SOMEONE has to create the CO2 for the Norwegians to bury (/sarcasm)
Eikka
5 / 5 (2) May 08, 2012
They have to. A great deal of the Norwegian economy is based on their North Sea oil and gas trade, so they need to figure out ways to make money in the future when the oil eventually runs out. They're already 20 years past peak production.

But Norway has another added advantange: a large mountain range travelling the entire lenght of the country, giving it massive hydropower reserves and cheap clean energy to run the CO2 capturing technology that they're developing. They're also employing ways to extract energy through osmosis pressure from mixing river water with sea water. Because of the large hydro reserves, they can also absorb massive amounts of cheap wind power from Denmark that comes as excess in their grid.

So, cheap energy enables large scale CO2 capture, which turns into national income under EU's emission trading policies when everyone else seeks a way to decrease their net emissions without access to such energy sources.

Makes sense to me.

antialias_physorg
5 / 5 (3) May 08, 2012
so they need to figure out ways to make money in the future when the oil eventually runs out.

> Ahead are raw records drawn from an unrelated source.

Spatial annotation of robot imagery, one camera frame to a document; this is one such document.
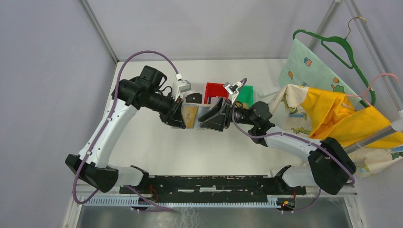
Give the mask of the cream cartoon print cloth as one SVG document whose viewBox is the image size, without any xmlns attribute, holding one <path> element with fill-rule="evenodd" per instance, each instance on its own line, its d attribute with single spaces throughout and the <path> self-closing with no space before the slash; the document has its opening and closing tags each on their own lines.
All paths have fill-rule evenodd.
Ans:
<svg viewBox="0 0 403 228">
<path fill-rule="evenodd" d="M 311 119 L 301 103 L 305 100 L 310 87 L 286 85 L 269 103 L 270 110 L 276 112 L 283 107 L 285 110 L 285 130 L 302 137 L 309 137 Z M 375 175 L 403 159 L 403 134 L 393 133 L 364 148 L 349 154 L 350 159 L 358 168 L 361 178 Z"/>
</svg>

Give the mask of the red plastic bin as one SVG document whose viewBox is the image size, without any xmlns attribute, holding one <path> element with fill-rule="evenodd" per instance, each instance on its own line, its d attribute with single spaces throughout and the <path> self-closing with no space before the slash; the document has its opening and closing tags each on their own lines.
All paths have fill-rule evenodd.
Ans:
<svg viewBox="0 0 403 228">
<path fill-rule="evenodd" d="M 205 87 L 203 103 L 204 104 L 209 104 L 209 99 L 211 97 L 225 97 L 225 98 L 228 98 L 229 93 L 224 88 L 224 84 L 207 82 L 206 87 Z"/>
</svg>

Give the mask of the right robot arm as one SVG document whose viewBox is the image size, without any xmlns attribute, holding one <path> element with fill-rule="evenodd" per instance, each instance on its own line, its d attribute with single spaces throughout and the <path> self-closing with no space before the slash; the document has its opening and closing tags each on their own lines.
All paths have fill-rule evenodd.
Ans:
<svg viewBox="0 0 403 228">
<path fill-rule="evenodd" d="M 324 140 L 287 133 L 270 121 L 269 105 L 258 101 L 250 108 L 220 97 L 217 103 L 198 117 L 200 128 L 222 132 L 233 124 L 255 144 L 276 148 L 297 156 L 307 167 L 284 167 L 275 179 L 277 192 L 286 194 L 293 187 L 317 186 L 336 195 L 345 185 L 355 183 L 356 165 L 341 144 L 332 137 Z"/>
</svg>

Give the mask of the aluminium rail frame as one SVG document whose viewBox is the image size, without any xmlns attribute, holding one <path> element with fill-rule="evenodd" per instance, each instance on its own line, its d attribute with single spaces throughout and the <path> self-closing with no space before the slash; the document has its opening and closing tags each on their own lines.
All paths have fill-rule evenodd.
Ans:
<svg viewBox="0 0 403 228">
<path fill-rule="evenodd" d="M 77 182 L 77 195 L 78 196 L 89 196 L 93 191 L 95 190 L 94 187 L 90 186 L 89 184 L 84 183 L 83 181 L 79 180 Z M 297 195 L 299 197 L 314 197 L 317 195 L 319 192 L 319 187 L 306 187 L 306 193 L 298 193 Z M 107 196 L 117 196 L 117 195 L 122 195 L 120 193 L 120 187 L 113 187 L 109 192 L 107 193 L 102 193 L 98 192 L 96 194 L 98 195 L 107 195 Z M 321 190 L 320 197 L 357 197 L 357 191 L 354 186 L 344 186 L 336 195 L 331 195 L 324 190 Z"/>
</svg>

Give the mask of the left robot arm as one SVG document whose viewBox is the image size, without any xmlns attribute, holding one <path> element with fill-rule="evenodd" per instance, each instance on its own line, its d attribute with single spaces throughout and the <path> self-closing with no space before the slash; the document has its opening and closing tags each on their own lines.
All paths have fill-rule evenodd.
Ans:
<svg viewBox="0 0 403 228">
<path fill-rule="evenodd" d="M 124 128 L 142 107 L 157 112 L 161 121 L 168 126 L 186 127 L 180 94 L 189 91 L 191 84 L 177 74 L 172 94 L 164 96 L 160 91 L 160 82 L 165 77 L 161 71 L 144 66 L 139 76 L 118 82 L 118 87 L 112 92 L 110 106 L 89 142 L 77 155 L 70 154 L 65 160 L 77 179 L 101 192 L 124 185 L 130 185 L 140 194 L 149 189 L 144 170 L 134 166 L 113 166 L 109 158 Z"/>
</svg>

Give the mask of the light green cartoon cloth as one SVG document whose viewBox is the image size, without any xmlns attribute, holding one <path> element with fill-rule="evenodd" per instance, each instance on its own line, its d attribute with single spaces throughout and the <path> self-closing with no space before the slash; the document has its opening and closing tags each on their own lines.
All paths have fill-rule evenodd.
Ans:
<svg viewBox="0 0 403 228">
<path fill-rule="evenodd" d="M 331 68 L 298 39 L 294 39 L 285 65 L 278 77 L 281 87 L 288 84 L 350 95 L 353 105 L 368 106 Z"/>
</svg>

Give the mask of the white plastic bin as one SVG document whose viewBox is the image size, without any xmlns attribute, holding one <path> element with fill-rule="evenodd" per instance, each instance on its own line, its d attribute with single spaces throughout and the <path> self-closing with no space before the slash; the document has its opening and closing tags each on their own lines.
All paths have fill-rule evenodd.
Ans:
<svg viewBox="0 0 403 228">
<path fill-rule="evenodd" d="M 206 84 L 205 83 L 192 83 L 191 86 L 192 86 L 191 91 L 183 93 L 184 101 L 186 102 L 185 97 L 191 93 L 201 93 L 203 95 L 203 101 L 204 101 L 204 93 L 205 93 Z"/>
</svg>

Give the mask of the green plastic bin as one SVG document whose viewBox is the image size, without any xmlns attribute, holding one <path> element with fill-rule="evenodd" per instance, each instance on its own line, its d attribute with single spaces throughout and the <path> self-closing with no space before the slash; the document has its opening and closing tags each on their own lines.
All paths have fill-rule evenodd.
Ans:
<svg viewBox="0 0 403 228">
<path fill-rule="evenodd" d="M 237 101 L 241 102 L 247 108 L 254 104 L 254 89 L 251 85 L 245 85 L 237 96 Z"/>
</svg>

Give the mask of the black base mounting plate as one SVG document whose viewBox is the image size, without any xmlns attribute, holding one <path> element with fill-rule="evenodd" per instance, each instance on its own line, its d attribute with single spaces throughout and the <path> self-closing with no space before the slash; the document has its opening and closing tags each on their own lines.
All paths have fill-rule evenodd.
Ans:
<svg viewBox="0 0 403 228">
<path fill-rule="evenodd" d="M 133 187 L 158 203 L 260 203 L 268 196 L 294 196 L 305 187 L 290 187 L 280 177 L 148 176 Z"/>
</svg>

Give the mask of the black VIP cards stack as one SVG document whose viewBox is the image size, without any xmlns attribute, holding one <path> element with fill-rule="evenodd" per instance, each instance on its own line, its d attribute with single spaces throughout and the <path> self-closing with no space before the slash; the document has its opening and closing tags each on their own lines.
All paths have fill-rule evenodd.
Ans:
<svg viewBox="0 0 403 228">
<path fill-rule="evenodd" d="M 191 93 L 185 97 L 187 103 L 201 104 L 203 101 L 203 95 L 201 93 Z"/>
</svg>

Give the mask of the metal clothes rail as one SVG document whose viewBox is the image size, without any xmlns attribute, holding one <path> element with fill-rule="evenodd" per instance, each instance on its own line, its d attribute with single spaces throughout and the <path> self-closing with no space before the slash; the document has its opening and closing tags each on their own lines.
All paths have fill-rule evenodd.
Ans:
<svg viewBox="0 0 403 228">
<path fill-rule="evenodd" d="M 357 141 L 347 147 L 344 148 L 344 151 L 347 154 L 350 154 L 354 151 L 357 151 L 361 148 L 364 148 L 365 146 L 368 146 L 371 143 L 374 143 L 386 136 L 392 135 L 393 133 L 396 132 L 402 132 L 403 131 L 403 111 L 400 110 L 398 112 L 399 118 L 395 121 L 393 121 L 389 126 L 377 131 L 373 135 L 370 135 L 369 137 L 366 137 L 360 141 Z"/>
</svg>

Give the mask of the yellow cloth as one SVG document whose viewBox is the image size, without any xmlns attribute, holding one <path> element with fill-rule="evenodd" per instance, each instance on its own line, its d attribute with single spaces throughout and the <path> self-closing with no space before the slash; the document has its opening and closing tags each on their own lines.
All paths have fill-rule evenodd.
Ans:
<svg viewBox="0 0 403 228">
<path fill-rule="evenodd" d="M 391 124 L 373 106 L 355 111 L 343 93 L 309 88 L 301 106 L 311 119 L 310 138 L 332 137 L 342 146 L 349 146 Z"/>
</svg>

Lucky for them they have already done that (by taking their income surplus and investing heavily in other countries).
Norway is sitting on a fund that is 140 percent of GDP (second only to Abu Dhabi). They own roughly 1 percent of all officialy traded shares worldwide.

They are also in a unique position to be able to store vast quantities of energy (by simply closing off a fjord or two) - though last time they voted on that idea it was denied.
But it just goes to show: Norway has plenty of outs after oil/gas runs out.
They're already 20 years past peak production

Not quite. Oil production peaked in 1999-2000, gas hasn't peaked yet.
NotParker
1 / 5 (4) May 08, 2012
1 billion for the lab. 1 trillion for CCS storage that leaks. Money for the corrupt and dishonest. The poor will go hungry in order to heat their homes when the AGW scam reaches the end game.

http://www.theglo...1866294/
Mandan
not rated yet May 08, 2012
Norway is also leading the way in showing the rest of the world how to properly use antibiotics to reduce selecting for resistant disease strains http://phys.org/n...239.html

Perhaps we should begin listening to what they have to say.